On 09/04/10 08:13, Scott Melton wrote:
Would you agree that patents and property rights greatly accelerate
the rate of innovations, accelerating the growth of a free market
economy?
Not at all -- I claim the opposite and the jury is still out. Even
proponents of patent law seem to occasionally admit that the innovation
benefit has not been proven.
The cost of patents is manyfold. Read the two excellent articles posted
previously in this thread:
http://mises.org/daily/3702
http://mises.org/daily/4018
Why would I would I work nights and weekends to come up with a
solution to a real world problem if I knew that as soon as I did I
received nothing for it? The answer is I would not.
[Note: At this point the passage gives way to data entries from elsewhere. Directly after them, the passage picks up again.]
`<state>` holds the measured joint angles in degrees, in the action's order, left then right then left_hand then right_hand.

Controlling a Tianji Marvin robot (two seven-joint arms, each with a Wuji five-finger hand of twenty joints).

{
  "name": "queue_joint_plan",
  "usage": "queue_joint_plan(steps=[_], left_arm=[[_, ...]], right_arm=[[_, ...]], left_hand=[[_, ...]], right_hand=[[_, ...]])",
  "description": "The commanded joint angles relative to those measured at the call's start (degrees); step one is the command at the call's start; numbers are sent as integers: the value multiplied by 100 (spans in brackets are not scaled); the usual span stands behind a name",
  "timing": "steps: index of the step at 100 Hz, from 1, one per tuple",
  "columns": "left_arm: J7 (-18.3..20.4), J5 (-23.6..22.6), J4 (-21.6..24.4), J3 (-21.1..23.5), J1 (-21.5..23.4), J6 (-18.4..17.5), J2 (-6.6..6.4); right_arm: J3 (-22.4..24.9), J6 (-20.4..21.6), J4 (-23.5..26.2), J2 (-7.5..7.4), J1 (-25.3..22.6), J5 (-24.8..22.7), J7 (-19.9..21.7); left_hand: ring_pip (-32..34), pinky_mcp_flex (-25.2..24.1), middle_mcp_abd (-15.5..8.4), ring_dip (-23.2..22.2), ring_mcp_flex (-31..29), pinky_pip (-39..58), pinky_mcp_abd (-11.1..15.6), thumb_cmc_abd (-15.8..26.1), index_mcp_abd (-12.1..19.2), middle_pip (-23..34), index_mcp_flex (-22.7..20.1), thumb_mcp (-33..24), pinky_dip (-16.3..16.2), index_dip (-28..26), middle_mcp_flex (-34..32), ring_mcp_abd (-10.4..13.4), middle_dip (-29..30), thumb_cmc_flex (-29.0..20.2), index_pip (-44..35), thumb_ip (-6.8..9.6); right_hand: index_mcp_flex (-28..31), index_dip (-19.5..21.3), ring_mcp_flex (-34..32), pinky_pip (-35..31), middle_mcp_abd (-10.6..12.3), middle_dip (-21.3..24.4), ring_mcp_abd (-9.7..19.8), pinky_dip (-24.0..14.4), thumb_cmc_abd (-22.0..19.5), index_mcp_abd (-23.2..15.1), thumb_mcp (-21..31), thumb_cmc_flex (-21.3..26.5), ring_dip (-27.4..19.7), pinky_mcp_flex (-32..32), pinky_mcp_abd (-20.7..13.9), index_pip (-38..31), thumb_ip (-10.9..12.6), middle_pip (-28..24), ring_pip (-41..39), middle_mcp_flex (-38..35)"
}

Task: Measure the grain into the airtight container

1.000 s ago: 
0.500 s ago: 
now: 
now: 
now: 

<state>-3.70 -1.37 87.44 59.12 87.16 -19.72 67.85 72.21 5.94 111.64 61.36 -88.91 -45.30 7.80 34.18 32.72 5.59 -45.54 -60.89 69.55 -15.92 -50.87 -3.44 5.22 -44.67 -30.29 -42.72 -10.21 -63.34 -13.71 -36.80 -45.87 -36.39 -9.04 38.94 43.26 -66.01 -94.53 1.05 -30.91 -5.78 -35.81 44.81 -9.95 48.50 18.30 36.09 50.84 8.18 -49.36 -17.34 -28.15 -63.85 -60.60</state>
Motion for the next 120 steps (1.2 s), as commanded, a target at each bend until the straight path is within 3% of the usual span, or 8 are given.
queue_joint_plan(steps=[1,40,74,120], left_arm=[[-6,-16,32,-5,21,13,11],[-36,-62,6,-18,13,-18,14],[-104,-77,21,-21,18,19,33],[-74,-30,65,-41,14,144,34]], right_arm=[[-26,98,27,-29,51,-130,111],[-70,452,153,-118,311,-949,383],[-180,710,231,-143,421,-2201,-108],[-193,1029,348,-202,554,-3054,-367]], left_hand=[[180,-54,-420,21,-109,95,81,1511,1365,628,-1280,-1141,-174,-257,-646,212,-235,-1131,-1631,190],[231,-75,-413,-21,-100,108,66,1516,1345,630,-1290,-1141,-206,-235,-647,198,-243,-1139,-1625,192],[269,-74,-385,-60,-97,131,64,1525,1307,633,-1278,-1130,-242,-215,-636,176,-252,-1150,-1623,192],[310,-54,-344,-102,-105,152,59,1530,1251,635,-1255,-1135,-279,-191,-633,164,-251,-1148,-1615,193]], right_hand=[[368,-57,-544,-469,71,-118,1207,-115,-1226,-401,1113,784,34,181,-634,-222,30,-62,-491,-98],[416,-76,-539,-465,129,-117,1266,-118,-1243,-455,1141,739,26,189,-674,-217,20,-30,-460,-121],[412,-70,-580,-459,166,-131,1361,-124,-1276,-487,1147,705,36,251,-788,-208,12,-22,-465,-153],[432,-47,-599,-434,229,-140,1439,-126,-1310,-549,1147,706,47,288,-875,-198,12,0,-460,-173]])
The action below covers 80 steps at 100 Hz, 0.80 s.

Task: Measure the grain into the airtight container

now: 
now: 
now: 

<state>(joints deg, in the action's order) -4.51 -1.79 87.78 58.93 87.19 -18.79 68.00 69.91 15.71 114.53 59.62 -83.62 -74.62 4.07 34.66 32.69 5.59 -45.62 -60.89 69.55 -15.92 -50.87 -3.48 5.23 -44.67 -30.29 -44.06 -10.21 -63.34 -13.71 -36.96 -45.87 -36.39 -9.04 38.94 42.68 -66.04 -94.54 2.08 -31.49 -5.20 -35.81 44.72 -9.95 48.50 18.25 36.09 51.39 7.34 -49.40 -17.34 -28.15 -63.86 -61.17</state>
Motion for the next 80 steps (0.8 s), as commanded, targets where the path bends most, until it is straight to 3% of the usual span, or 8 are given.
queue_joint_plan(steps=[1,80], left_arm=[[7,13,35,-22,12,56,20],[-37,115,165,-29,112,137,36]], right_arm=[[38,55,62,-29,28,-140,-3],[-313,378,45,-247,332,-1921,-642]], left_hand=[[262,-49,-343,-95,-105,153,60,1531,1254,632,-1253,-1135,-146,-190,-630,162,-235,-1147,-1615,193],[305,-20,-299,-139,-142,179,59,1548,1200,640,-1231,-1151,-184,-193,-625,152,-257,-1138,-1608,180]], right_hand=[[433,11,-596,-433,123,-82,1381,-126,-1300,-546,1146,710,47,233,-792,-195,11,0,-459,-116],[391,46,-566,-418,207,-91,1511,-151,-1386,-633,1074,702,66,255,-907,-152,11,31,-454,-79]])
I would do
something where I would get rewarded instead. Camp, fish, raise kids,
work a few extra hours for that new toy money, you get the picture.
I can think of at least two reasons:
(1) you just want to do it. Believe it or not: there is such thing as
intrinsic motivation and it can be the core driver for some people.
Being one of them I'd like to believe they are the truly innovative bunch.
(2) you need to do it for some business reason. Whoever invented the
doubly linked list most likely did so because they had some other
problem to solve (or it fell into category (1)). Or you might improve on
some existing system to get a competitive advantage.
What patents do is to artificially extent that advantage. Is that
ethical? Depends on your value system. Is that useful? Who knows -- it
is something hard to study, I can't see scientific experiments done on this.